Mrs Umer f.k.a Miss Sue said...

the way they love... they love without any reservations... and will always come back to you no matter what...

Maricar said...

EJ, my first born, made me love my mother more. I've learned the sacrifices a mother does for her child. Now I'm pregnant with my second child and I'm looking forward to more learnings =)

like your blog!

~*J*~ said...

My 9yr son has had a major impact on my life. He had a brain tumor when he was 2 and has epilepsy. He fills every moment of my day with his giant smile and lots of laughter that just melts my heart:)

isaac [original] said...

i took longer than a minute lol

and posted it

here

http://possibleparadox.blogspot.com/

Bri said...

My whole life I was always the oldest. The oldest child, the oldest grandchild, and still I am the oldest in my household. I always remember wanting a bunch of kids just like my grandma and now I have them. They make my days worth living.

Reiko! said...

This is very random but I remember years ago, I was in a talk show stage. I watched every talk show there was to watch, including Jerry Springer (Don't judge me).
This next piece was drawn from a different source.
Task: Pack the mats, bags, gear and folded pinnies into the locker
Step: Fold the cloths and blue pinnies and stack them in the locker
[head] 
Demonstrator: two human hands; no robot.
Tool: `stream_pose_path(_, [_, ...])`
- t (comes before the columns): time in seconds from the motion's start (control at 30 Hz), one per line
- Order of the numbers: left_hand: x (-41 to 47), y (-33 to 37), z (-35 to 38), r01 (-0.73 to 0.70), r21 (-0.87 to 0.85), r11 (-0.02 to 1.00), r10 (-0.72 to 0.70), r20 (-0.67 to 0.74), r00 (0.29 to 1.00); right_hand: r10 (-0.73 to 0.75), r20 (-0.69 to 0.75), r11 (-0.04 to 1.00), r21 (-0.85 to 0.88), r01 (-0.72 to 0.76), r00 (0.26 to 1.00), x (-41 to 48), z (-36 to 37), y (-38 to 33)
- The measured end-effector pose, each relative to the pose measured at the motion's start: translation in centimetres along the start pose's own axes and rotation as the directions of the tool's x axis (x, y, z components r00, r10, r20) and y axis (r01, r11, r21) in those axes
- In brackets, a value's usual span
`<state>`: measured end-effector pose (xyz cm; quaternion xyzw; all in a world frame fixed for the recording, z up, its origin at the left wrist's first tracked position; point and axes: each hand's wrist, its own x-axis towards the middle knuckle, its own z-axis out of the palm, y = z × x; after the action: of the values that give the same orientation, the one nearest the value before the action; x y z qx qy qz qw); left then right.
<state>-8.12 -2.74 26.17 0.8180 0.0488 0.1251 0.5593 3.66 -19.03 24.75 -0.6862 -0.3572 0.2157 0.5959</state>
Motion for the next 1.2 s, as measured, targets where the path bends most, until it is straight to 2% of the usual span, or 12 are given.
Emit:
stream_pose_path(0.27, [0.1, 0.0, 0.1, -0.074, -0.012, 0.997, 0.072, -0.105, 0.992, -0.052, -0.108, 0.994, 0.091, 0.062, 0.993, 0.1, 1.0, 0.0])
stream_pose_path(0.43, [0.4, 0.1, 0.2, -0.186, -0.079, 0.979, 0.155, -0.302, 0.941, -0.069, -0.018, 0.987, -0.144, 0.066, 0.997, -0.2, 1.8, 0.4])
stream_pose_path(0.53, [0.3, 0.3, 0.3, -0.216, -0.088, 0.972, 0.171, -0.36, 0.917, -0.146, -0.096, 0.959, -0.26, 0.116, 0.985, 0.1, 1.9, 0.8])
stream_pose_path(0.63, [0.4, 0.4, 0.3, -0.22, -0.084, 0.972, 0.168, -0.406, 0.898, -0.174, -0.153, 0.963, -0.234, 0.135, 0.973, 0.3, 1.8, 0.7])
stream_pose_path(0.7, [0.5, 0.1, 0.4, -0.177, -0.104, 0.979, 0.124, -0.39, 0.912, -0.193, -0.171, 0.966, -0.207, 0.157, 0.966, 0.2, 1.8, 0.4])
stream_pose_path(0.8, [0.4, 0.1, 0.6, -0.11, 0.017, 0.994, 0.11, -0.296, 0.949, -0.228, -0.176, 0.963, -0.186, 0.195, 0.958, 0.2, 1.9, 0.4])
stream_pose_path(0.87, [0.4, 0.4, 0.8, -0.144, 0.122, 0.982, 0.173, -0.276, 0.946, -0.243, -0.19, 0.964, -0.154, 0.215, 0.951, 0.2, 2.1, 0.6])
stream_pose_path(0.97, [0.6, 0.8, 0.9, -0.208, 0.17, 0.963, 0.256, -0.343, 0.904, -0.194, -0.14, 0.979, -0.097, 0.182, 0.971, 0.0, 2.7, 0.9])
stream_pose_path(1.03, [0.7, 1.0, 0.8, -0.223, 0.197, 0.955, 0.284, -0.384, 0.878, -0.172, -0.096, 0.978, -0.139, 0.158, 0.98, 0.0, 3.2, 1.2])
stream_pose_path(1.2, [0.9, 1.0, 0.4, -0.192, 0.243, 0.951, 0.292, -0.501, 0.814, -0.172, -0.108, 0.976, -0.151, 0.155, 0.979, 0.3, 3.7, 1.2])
Well, I remember there was this little beautiful little black girl named Hydia who was born with HIV. She was so beautiful and had the sweetest spirit. I remember that she had to be no more than 6 and Jerry Springer had a mock wedding for Hydia and another kid (can't remember why but I do remember that it was one of the few shows that didn't exploit anyone.)

I remember being so intrigued by her story. She didn't have a mom (forgot why) and lived with a foster family. That year, Hydia was on Oprah and Sally Jesse Raphael. I was so intrugued by how beautiful she was yet how blessed I was to not have experienced her life.
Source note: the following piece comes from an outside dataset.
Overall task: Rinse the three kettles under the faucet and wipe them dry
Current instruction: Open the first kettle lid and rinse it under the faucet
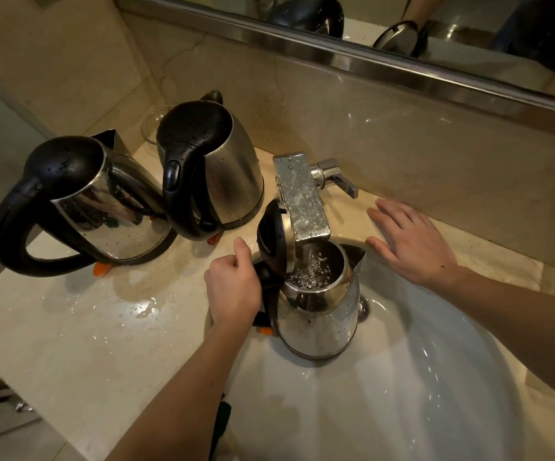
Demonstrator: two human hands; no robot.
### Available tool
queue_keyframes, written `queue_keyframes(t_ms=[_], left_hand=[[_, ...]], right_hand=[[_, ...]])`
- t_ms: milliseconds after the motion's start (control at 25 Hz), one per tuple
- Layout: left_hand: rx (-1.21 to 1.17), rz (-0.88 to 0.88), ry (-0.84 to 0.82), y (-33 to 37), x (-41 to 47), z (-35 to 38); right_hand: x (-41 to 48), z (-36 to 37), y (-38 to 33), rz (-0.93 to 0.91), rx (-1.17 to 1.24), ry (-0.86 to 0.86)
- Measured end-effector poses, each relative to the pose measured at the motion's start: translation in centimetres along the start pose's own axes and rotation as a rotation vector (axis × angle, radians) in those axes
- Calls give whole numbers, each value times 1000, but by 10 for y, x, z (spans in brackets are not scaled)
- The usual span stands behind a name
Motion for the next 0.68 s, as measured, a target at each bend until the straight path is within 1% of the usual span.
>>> queue_keyframes(t_ms=[680], left_hand=[[-6,-20,8,-3,2,-2]], right_hand=[[-1,-1,0,1,-2,7]])
Point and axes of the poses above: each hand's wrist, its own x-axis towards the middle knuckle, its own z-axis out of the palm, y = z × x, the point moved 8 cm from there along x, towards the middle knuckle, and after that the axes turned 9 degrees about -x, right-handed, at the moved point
I remember liking the name Hydia because of that little girl and I always wondered if she was still alive. A few years ago, I picked up an Essence magazine and saw that Hydia had grown into a teenager and was still prospering and educating young people about Living with HIV. For some reason, it put my heart at ease to know that little girl is still alive.

Bakedoutraych said...

when i see little kids or babies. whether at a family party or walking down a street, i think of innnocence. They're really beautiful. They're the constant reminder of how no matter what you go through in life you should hold on to that little bit of innocence you've got from your childhood.

Skipper said...

A child
What effect has a child, whether yours or someone else's, had on your life?
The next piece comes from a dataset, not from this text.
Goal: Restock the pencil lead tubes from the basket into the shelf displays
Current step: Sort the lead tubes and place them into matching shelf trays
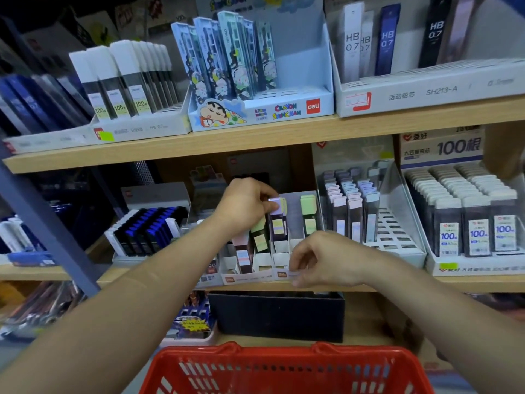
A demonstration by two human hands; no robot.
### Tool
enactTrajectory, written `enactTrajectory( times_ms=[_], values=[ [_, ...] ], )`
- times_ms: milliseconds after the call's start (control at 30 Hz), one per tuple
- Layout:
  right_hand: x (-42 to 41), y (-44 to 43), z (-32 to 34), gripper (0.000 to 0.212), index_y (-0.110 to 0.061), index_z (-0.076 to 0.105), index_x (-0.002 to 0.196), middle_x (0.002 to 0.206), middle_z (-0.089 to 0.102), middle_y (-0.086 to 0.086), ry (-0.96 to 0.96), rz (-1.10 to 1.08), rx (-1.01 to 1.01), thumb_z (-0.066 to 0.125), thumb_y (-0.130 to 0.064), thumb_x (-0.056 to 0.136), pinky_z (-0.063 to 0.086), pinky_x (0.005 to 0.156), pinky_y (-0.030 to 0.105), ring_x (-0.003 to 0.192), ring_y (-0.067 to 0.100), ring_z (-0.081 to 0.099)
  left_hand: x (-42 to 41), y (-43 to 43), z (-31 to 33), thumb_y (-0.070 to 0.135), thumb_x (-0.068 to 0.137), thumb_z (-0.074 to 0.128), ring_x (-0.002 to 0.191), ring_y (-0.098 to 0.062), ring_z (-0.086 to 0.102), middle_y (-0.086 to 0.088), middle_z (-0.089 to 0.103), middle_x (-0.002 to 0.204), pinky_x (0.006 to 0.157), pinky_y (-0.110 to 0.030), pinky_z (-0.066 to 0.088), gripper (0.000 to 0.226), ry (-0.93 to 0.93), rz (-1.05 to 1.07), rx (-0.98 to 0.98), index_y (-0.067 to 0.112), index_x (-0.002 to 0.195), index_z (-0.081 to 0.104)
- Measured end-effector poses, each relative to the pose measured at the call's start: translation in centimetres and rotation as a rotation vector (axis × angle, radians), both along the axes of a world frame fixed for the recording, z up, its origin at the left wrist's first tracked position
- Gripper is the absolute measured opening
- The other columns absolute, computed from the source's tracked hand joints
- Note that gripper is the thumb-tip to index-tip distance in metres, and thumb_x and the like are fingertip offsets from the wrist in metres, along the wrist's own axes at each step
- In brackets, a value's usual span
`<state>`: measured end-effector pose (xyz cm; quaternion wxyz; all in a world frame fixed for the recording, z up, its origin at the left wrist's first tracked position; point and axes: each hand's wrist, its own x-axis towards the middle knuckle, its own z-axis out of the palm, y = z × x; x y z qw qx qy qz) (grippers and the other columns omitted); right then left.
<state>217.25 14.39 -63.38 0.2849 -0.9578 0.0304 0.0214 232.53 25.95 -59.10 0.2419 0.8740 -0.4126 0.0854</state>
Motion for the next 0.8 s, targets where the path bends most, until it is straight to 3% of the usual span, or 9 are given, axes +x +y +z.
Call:
enactTrajectory(
  times_ms=[133,267,433,533,633,733,800],
  values=[
    [0.0,0.5,-0.6,0.008,-0.022,0.077,0.090,0.093,0.069,-0.015,-0.045,0.009,-0.105,0.078,-0.023,0.082,0.041,0.070,0.014,0.081,-0.002,0.057,-0.2,-0.1,-0.3,0.024,0.093,0.063,0.107,-0.020,0.061,-0.005,0.067,0.117,0.092,-0.027,0.044,0.026,-0.125,-0.045,0.091,0.015,0.115,0.071],
    [0.1,0.4,-0.7,0.009,-0.021,0.076,0.093,0.089,0.068,-0.013,-0.095,-0.007,-0.134,0.073,-0.016,0.086,0.045,0.071,0.010,0.082,0.000,0.058,-0.5,-0.4,-0.2,0.023,0.089,0.066,0.102,-0.021,0.061,-0.004,0.066,0.114,0.091,-0.036,0.049,0.024,-0.167,-0.036,0.088,0.018,0.112,0.072],
    [-0.2,0.1,-0.4,0.011,-0.022,0.075,0.098,0.096,0.070,-0.012,-0.115,-0.019,-0.070,0.069,-0.018,0.089,0.054,0.084,0.022,0.089,0.000,0.062,-0.9,0.1,0.0,0.027,0.089,0.067,0.099,-0.017,0.061,-0.001,0.067,0.111,0.086,-0.032,0.050,0.023,-0.172,-0.025,0.049,0.019,0.110,0.071],
    [-0.2,0.1,0.3,0.008,-0.022,0.074,0.094,0.091,0.070,-0.012,-0.163,-0.050,-0.025,0.067,-0.018,0.090,0.054,0.082,0.022,0.086,0.000,0.063,-1.7,1.5,0.8,0.025,0.091,0.062,0.100,-0.018,0.062,-0.002,0.069,0.109,0.088,-0.033,0.049,0.021,-0.212,-0.046,-0.031,0.017,0.106,0.073],
    [-0.5,0.4,1.4,0.007,-0.020,0.073,0.089,0.085,0.073,-0.005,-0.162,-0.080,0.165,0.067,-0.018,0.091,0.057,0.075,0.024,0.080,0.009,0.068,-3.6,3.9,1.3,0.026,0.093,0.059,0.091,-0.010,0.060,0.005,0.069,0.099,0.081,-0.026,0.045,0.020,-0.231,-0.063,-0.115,0.018,0.102,0.075],
    [-1.2,1.2,2.6,0.007,-0.017,0.071,0.091,0.085,0.075,0.002,-0.082,-0.023,0.334,0.065,-0.017,0.093,0.053,0.062,0.019,0.075,0.011,0.070,-6.1,6.9,1.5,0.027,0.092,0.061,0.075,0.002,0.058,0.021,0.063,0.078,0.070,-0.015,0.042,0.015,-0.112,-0.087,-0.127,0.021,0.094,0.075],
    [-1.8,2.2,3.2,0.010,-0.017,0.070,0.092,0.086,0.076,0.001,0.047,0.048,0.359,0.061,-0.020,0.096,0.050,0.060,0.018,0.074,0.010,0.071,-7.6,9.0,1.5,0.024,0.089,0.065,0.065,0.001,0.061,0.014,0.068,0.068,0.063,-0.013,0.045,0.012,0.109,-0.133,-0.060,0.019,0.086,0.076]
  ],
)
Having my little sister Karissa around has motivated me to make a conscious effort to make more time for family things. She is 4 years old and always wants to see me, play with me, read with me. Knowing that she will grow up and one day not be so interested in those things makes me want to invest in them now! Knowing that she will always say either, "my sister didn't spend time with me" or "my sister spent time with me" motivates me to make the right choices NOW.